Any idea what kind of distribution Dungarvan gets? Any brewer that does will with body weight and flavor while maintaining a low abv deserves to be sampled, in my opinion.

Russ said...
This comment has been removed by the author.
Russ said...

Barry, I'm curious... If Irish red ale is a made-up style, how would you categorize Smithwick's and Kilkenny?

Anonymous said...

That Black Rock sounds fantastic. I'll have to keep an eye out for that one.

Barry M said...

Sorry for delayed response, I was travelling all week with sod all time or decent web connections. Did pick up some beers from Sweden though :)

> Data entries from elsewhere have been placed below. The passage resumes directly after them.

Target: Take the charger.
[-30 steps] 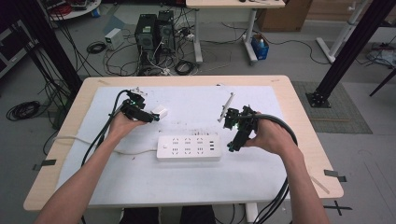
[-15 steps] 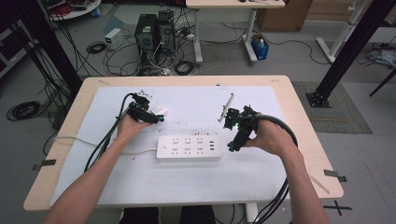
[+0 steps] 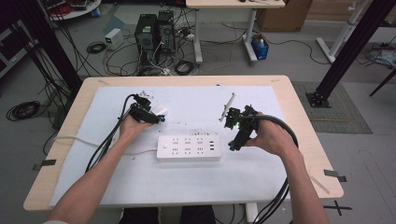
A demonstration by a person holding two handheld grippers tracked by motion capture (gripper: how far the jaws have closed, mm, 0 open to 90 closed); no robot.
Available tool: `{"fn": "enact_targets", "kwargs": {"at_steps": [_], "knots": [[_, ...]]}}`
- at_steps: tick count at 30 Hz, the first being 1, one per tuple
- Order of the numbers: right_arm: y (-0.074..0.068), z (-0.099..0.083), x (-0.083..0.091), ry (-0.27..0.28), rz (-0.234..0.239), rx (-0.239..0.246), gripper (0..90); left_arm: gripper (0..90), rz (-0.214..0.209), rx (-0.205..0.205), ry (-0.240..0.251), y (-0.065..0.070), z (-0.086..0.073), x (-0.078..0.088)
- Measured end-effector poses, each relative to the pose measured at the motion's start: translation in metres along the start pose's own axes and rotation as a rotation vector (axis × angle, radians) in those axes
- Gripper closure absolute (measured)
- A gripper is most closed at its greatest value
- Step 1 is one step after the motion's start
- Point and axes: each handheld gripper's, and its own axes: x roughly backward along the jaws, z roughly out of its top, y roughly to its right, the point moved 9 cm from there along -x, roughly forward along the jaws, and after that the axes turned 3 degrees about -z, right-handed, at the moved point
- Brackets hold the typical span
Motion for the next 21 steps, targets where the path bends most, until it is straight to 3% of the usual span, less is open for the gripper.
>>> {"fn": "enact_targets", "kwargs": {"at_steps": [11,21], "knots": [[0.0018,-0.0034,-0.0007,-0.012,-0.01,-0.014,10.9,30.1,-0.019,-0.015,0.008,0.0003,0.0005,-0.0006],[0.0025,-0.0041,-0.0013,-0.018,-0.011,-0.014,10.9,35.4,-0.022,-0.02,0.002,0.0004,-0.0005,-0.0012]]}}
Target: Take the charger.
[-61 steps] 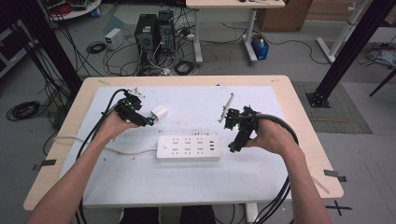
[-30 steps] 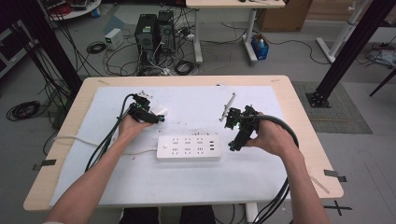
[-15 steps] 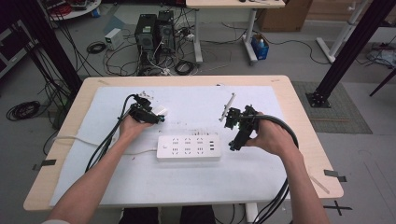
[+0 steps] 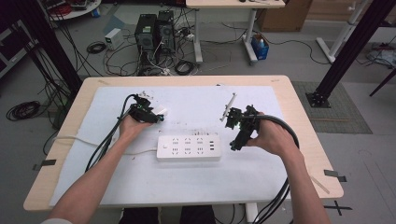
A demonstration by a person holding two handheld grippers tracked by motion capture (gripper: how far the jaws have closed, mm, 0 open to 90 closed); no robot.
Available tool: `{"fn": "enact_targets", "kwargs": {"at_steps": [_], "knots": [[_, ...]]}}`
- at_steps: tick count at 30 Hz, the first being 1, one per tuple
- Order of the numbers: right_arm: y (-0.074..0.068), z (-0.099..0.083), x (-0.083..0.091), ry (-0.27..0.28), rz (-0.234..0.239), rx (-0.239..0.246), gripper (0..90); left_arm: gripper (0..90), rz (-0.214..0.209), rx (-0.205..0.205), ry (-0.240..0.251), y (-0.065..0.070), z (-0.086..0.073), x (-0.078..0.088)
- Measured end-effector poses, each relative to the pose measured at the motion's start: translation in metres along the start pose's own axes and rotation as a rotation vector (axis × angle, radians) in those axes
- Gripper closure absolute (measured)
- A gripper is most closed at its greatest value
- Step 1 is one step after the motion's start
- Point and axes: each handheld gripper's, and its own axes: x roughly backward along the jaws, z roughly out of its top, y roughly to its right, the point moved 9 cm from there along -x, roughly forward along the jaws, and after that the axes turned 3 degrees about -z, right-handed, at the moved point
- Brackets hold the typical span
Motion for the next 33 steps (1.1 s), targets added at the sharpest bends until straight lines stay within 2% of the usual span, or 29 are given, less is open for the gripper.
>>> {"fn": "enact_targets", "kwargs": {"at_steps": [6,16,26,33], "knots": [[0.0002,0.0,0.0,0.001,-0.002,-0.002,10.9,37.5,0.001,0.0,-0.004,0.0,-0.0008,-0.0013],[0.0002,-0.0001,-0.0005,-0.002,-0.001,0.001,10.9,42.3,0.02,-0.033,-0.016,-0.0004,-0.0019,-0.0018],[-0.0006,0.0005,0.0003,-0.001,0.004,-0.005,10.9,42.6,0.029,-0.051,-0.018,0.0008,-0.0014,-0.0014],[-0.0003,0.0002,0.0019,0.004,0.008,-0.02,10.9,42.6,0.027,-0.062,-0.001,0.002,0.0024,0.004]]}}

Royce, that's the thing, I suppose. What defines "traditional"? :) When MJ was classifying these things, there were probably only a couple of examples, so would that constitute a separate style? I don't mind style tags as much as I used to, but I do think it gets a little too detailed when it comes to the likes of the BJCP, for example, and (I might be wrong about this) much of this was based on MJs classifications.

Russ, TheBeerNut has convinced me that these were (or are) basically pale ales/bitters with low hop profiles, for whatever reasons, and if they were found in the UK they'd be called as much. As far as I recall, Kilkenny is relatively new and was brewed for the export market. I think it's pretty close to Smithwick's. Must buy a bottle (that and Guinness are of course easy to get anywhere!).

Barry M said...

Actually, read Séan's post that I linked to for another view :)

Barm said...

I suspect that Kilkenny only exists as a brand because foreigners can't pronounce Smithwick's.

Barry M said...

Hah! Never thought if that. You're probably right!